I think another career highlight, as a Department Head for the past 3 ½ years, is getting to hire and promote fantastic people (WARNING: DO NOT TAKE THAT JOB UNLESS YOU WANT YOUR HEAD TO EXPLODE DAILY). I read once that leadership is really about advocating for others. That’s fun and rewarding. Some days I get to be like Santa and give out goodies. Some days I have to be the schoolmarm and fuss at people for endangering the brand of our Department, College, or campus, or just not doing their job. That’s not as fun, and scary at first. Fortunately, those conversations are few, and they get easier if you have great upper management and commitment to excellence engrained in your university.
Finally, getting to teach at the Norwegian School of Economics for about eight summers, and enjoy Bergen, and the company of Ingeborg Kleppe, Inger Stensaker, Natalia and Stig Maehle… I was telling Inki yesterday how transformational that was for my career. Flying over the archipelagos (archipelagi?) and into the Bergen airport every summer, I could literally feel the stress melting off my body – even as I was going there to work!
Robin: Advice for others who want to retire?

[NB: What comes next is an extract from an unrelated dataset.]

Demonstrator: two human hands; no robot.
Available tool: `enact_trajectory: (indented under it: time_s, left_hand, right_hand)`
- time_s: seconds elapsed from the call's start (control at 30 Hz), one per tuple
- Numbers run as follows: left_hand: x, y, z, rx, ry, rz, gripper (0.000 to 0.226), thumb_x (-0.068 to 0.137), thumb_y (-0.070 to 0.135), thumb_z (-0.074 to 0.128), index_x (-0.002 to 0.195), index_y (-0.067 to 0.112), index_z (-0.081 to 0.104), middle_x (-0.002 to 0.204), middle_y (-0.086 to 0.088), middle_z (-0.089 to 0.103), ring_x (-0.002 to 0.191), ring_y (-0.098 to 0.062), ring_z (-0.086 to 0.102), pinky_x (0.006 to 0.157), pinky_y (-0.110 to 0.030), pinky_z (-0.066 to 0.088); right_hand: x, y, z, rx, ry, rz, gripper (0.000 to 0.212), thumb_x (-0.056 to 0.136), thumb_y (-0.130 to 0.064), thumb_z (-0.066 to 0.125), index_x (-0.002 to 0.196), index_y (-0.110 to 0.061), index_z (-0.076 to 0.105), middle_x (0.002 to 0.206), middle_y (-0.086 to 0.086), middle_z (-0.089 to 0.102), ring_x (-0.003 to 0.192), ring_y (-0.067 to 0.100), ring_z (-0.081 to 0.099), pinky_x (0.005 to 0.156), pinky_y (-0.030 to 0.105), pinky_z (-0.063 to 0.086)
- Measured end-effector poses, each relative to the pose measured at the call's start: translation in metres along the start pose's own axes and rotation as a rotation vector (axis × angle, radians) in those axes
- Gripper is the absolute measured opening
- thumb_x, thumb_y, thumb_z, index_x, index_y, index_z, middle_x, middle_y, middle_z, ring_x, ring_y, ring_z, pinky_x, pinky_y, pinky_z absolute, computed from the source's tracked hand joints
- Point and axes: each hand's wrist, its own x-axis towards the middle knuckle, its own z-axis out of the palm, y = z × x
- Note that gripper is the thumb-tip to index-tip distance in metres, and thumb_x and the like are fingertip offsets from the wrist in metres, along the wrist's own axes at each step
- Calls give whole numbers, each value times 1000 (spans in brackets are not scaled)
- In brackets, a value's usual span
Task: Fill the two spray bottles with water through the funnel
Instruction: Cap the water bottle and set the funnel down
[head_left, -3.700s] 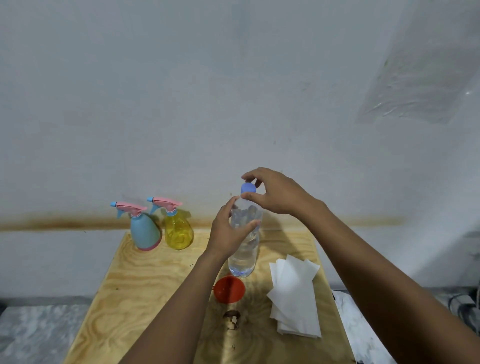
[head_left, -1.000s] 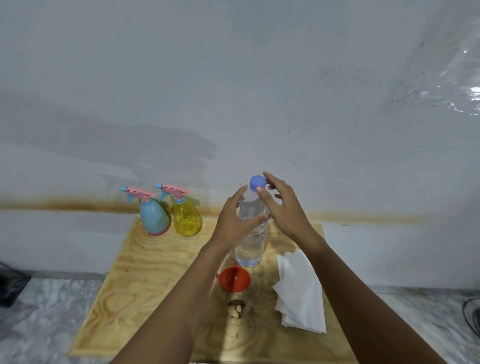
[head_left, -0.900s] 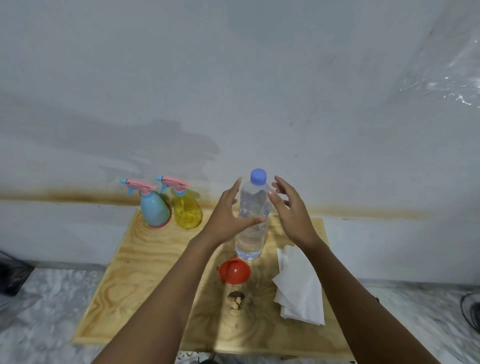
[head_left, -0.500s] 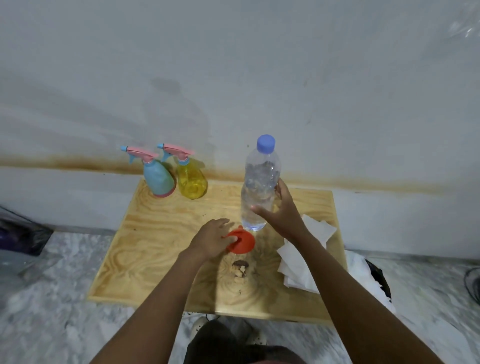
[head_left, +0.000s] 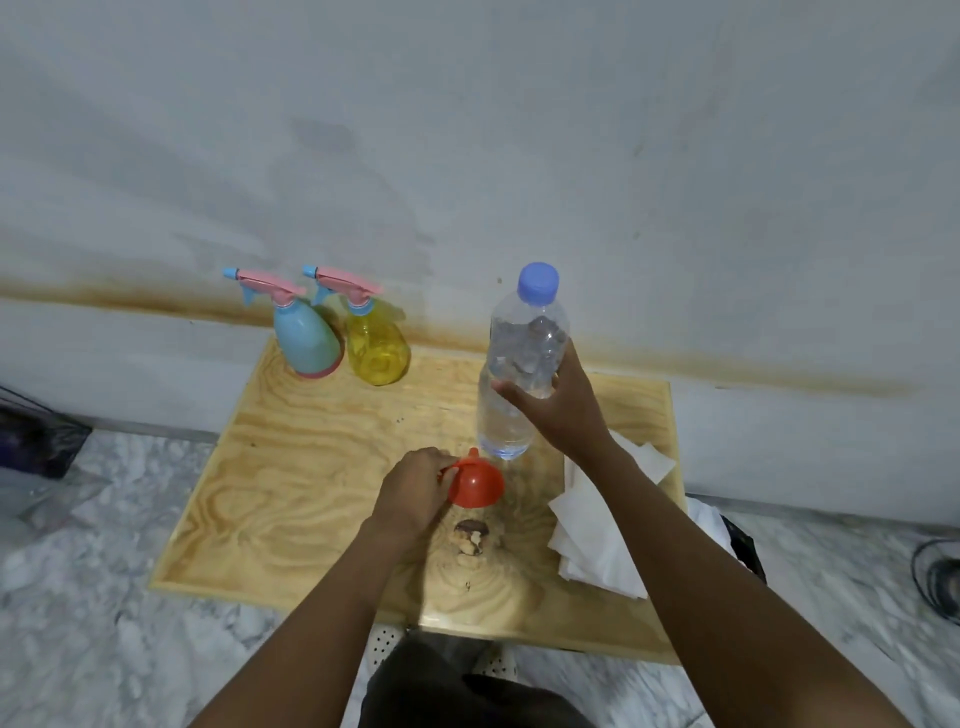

Cele: Start saving early! Write down a list of stuff you want to do. If you can’t think of any, don’t retire. And don’t let people act like you’re going out to pasture. To me, retirement is about freedom – how hard I get to work, or not work. And maybe I can translate that Swedish phrase you threw on this page – “worklife balance” – more toward life, less toward work. If work is life for some people, fine. But it doesn’t have to be – although it’s so heavily valorized, there is a deep value judgment – one could even say a stigma – imposed on people who choose to retire early enough to pursue other interests. Fie!
Robin: What would be your chosen departmental motto?
Cele: “Not a noble profession, a survival profession” I think I said that to you in a recent phone call. And – yep, especially during COVID. One COVID department-heading year is like three dog years.
Robin: Woof! Thanks Cele, this was fun.